Your task is to repeat exactly the lines below between the line holding "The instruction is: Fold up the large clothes" and the line holding "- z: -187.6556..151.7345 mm", inclusive, and only those.

Provided entries
* * * * * * *
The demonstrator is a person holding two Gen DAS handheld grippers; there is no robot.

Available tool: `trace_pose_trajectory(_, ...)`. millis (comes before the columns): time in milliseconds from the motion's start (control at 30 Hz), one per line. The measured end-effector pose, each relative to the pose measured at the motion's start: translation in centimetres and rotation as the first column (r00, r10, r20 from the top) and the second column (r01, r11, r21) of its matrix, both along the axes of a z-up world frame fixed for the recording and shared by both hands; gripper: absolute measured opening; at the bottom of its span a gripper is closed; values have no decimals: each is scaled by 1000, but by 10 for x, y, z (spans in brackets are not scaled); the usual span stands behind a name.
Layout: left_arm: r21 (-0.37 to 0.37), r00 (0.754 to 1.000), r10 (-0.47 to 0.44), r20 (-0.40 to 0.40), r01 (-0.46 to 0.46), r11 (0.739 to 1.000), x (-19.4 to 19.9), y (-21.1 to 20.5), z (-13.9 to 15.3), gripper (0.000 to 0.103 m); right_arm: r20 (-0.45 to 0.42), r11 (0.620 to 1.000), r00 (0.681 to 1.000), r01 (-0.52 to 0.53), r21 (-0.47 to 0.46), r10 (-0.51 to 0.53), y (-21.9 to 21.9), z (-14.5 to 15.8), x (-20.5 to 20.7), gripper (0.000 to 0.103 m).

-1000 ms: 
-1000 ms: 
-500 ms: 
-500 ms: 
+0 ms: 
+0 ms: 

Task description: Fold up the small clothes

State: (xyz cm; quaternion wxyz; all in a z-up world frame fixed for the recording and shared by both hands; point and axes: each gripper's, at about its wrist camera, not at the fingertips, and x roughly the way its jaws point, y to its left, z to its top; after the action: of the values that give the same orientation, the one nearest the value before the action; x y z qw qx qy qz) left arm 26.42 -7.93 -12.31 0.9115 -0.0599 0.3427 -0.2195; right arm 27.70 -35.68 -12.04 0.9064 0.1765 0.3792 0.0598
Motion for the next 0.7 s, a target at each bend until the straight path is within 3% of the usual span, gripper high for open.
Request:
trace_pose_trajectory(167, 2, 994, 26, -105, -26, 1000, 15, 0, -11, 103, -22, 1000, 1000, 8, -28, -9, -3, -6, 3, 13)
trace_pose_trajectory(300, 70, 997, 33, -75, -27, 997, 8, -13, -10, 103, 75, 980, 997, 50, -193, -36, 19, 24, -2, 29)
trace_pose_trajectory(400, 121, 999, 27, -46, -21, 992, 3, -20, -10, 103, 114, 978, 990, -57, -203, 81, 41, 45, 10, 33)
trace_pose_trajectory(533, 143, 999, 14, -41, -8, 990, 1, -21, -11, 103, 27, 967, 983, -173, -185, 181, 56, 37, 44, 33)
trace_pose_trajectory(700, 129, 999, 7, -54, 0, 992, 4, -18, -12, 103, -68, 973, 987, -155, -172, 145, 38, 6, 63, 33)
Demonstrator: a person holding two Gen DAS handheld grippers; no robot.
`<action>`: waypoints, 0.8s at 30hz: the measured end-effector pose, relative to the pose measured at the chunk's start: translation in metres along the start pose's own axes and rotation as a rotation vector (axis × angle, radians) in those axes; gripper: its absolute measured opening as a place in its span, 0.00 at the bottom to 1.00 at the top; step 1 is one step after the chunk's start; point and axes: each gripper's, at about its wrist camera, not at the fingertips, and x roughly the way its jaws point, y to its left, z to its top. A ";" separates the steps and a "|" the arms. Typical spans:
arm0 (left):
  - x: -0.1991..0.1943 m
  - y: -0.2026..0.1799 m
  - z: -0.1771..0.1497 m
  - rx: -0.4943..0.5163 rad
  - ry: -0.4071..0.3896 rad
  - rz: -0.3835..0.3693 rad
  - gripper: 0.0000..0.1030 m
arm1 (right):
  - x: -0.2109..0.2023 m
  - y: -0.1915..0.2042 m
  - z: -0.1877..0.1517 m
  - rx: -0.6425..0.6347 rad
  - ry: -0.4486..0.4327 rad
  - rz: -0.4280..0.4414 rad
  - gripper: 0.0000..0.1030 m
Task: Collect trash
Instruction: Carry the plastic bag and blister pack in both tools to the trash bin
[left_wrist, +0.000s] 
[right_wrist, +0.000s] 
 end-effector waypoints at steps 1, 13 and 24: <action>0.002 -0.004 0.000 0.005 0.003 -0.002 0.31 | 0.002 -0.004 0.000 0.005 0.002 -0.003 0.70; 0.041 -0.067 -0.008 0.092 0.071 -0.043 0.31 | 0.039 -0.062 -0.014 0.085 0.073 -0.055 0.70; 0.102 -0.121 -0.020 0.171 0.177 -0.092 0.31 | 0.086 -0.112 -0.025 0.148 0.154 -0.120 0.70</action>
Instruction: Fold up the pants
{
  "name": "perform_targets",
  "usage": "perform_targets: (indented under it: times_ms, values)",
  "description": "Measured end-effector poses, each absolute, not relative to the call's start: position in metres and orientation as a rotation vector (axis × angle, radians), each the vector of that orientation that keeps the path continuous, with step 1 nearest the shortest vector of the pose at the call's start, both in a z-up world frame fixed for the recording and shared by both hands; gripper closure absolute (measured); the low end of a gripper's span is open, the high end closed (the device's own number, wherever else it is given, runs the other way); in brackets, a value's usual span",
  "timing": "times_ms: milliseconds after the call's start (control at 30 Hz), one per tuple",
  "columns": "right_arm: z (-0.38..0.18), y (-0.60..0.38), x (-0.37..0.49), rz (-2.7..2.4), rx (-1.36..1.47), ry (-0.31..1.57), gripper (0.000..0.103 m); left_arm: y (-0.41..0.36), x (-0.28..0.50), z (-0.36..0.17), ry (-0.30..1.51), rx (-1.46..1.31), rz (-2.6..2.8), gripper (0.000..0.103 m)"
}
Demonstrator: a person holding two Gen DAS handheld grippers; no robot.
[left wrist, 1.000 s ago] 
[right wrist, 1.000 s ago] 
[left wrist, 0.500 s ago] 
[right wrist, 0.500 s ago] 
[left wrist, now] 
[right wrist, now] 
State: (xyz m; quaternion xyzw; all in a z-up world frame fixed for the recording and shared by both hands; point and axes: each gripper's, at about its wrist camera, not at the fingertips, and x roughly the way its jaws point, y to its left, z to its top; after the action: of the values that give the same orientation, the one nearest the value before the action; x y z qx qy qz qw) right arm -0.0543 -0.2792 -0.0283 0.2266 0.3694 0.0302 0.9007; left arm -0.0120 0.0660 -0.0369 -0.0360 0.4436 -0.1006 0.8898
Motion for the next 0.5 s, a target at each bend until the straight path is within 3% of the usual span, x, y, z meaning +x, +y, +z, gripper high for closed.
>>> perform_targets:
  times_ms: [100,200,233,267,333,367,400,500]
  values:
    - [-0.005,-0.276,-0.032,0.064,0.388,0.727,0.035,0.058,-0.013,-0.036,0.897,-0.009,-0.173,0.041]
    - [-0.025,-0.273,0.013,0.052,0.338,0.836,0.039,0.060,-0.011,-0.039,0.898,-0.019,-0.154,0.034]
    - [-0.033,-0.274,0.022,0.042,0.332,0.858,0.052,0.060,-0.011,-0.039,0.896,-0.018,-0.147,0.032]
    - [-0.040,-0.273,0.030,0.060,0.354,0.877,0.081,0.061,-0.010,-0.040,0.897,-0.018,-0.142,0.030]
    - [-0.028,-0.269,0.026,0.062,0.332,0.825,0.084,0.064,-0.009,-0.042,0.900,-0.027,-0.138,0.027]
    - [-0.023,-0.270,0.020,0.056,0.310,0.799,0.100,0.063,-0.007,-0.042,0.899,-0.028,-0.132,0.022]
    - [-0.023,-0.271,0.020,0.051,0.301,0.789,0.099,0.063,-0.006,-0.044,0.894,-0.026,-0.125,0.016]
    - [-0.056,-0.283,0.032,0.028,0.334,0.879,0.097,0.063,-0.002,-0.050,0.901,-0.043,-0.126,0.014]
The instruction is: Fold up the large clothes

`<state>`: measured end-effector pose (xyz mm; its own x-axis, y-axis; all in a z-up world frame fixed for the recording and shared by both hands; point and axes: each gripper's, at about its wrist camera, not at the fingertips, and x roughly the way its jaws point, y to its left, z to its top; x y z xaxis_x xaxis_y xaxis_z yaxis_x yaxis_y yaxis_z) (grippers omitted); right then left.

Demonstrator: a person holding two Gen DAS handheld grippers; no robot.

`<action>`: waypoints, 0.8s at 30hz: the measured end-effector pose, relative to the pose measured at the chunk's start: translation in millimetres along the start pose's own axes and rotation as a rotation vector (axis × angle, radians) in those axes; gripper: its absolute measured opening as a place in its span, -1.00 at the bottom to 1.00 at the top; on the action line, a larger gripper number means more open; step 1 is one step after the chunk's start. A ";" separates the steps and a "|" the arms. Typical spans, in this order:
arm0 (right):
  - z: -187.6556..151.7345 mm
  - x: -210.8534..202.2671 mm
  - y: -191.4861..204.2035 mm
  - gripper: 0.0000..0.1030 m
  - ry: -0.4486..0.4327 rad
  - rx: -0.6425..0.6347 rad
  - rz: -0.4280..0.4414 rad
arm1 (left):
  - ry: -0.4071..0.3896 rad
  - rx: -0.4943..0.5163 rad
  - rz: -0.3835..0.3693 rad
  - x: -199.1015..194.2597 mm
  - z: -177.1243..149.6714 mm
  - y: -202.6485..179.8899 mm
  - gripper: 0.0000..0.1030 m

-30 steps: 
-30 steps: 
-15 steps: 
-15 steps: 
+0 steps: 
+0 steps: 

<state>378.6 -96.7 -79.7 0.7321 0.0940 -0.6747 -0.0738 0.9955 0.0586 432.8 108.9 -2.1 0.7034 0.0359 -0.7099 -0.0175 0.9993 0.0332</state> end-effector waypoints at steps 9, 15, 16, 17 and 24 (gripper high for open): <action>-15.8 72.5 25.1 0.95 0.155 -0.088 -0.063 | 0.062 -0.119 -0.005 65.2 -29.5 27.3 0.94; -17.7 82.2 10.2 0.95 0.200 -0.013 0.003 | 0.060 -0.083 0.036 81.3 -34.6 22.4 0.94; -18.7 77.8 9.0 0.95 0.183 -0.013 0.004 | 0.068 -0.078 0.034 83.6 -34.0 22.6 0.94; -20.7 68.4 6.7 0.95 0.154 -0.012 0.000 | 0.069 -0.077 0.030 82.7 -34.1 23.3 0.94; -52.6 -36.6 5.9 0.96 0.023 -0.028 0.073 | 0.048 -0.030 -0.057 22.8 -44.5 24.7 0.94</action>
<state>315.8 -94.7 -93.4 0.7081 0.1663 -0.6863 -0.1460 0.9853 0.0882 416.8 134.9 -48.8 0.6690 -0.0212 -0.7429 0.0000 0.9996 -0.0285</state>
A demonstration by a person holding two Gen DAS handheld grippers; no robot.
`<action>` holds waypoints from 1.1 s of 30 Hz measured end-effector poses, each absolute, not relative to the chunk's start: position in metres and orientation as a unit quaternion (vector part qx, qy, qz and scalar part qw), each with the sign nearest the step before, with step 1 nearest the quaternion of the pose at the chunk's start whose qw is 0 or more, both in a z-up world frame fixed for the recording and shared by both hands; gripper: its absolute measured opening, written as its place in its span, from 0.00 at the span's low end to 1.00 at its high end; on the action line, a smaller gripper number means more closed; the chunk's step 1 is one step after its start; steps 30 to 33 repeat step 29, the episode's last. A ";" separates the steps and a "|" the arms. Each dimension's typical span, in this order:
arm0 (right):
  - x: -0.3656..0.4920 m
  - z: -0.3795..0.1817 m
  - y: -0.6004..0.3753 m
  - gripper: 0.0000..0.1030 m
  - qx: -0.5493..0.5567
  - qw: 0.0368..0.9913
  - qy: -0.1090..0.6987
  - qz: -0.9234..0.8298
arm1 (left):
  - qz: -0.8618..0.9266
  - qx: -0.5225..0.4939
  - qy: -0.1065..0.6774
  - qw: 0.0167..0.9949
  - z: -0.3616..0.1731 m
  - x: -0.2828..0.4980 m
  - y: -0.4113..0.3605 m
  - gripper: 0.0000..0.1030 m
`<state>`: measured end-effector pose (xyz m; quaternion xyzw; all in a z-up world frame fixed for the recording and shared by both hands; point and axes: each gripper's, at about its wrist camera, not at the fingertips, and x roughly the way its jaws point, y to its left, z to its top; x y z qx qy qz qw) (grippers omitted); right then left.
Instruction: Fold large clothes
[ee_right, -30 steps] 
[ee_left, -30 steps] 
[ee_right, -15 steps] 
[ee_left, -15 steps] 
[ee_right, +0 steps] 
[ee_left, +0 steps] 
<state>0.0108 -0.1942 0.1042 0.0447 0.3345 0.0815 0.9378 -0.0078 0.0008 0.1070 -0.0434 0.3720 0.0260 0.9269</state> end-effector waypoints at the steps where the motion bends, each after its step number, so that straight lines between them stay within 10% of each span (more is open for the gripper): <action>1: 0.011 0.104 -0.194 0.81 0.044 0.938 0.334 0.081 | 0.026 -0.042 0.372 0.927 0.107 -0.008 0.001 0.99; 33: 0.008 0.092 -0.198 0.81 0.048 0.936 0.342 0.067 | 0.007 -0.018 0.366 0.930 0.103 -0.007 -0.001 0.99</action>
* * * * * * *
Solution to this problem
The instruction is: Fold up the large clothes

`<state>`: measured end-effector pose (xyz mm; its own x-axis, y-axis; all in a z-up world frame fixed for the recording and shared by both hands; point and axes: each gripper's, at about its wrist camera, not at the fingertips, and x roughly the way its jaws point, y to its left, z to its top; x y z xaxis_x xaxis_y xaxis_z yaxis_x yaxis_y yaxis_z) (grippers omitted); right then left.

Demonstrator: a person holding two Gen DAS handheld grippers; no robot.

`<action>`: waypoints, 0.8s at 30hz: the measured end-effector pose, relative to the pose measured at the chunk's start: translation in millimetres along the start pose's own axes and rotation as a rotation vector (axis × angle, radians) in those axes; gripper: its absolute measured opening as a place in its span, -1.00 at the bottom to 1.00 at the top; on the action line, a larger gripper number means more open; step 1 is one step after the chunk's start. A ";" separates the steps and a "|" the arms. Typical spans, in this order:
arm0 (right):
  - z: -187.6556..151.7345 mm

That finishes the exercise, with nothing more to add.